##### Available data

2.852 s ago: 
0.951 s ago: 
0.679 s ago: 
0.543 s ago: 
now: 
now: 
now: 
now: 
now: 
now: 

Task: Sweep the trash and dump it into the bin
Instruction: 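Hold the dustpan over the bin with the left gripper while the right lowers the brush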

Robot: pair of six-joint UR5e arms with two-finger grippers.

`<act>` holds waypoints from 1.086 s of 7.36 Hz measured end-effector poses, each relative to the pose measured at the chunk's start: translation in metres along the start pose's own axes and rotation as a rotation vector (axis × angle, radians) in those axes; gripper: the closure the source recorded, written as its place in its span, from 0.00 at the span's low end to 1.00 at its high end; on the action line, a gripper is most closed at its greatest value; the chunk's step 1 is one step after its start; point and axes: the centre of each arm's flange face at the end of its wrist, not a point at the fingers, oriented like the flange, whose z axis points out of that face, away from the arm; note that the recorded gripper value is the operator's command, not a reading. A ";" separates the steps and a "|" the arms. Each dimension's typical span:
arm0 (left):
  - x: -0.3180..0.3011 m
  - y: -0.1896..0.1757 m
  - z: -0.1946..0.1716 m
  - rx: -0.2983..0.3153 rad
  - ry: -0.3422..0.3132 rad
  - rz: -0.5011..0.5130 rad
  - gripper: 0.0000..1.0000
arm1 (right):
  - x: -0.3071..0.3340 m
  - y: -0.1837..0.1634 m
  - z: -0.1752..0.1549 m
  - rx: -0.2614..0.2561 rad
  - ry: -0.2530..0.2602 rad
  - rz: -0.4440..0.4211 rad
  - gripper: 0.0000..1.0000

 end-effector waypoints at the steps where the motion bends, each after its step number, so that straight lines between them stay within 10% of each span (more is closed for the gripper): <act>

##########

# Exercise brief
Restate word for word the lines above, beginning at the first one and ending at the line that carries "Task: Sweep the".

# Expected answer
2.852 s ago: 
0.951 s ago: 
0.679 s ago: 
0.543 s ago: 
now: 
now: 
now: 
now: 
now: 
now: 

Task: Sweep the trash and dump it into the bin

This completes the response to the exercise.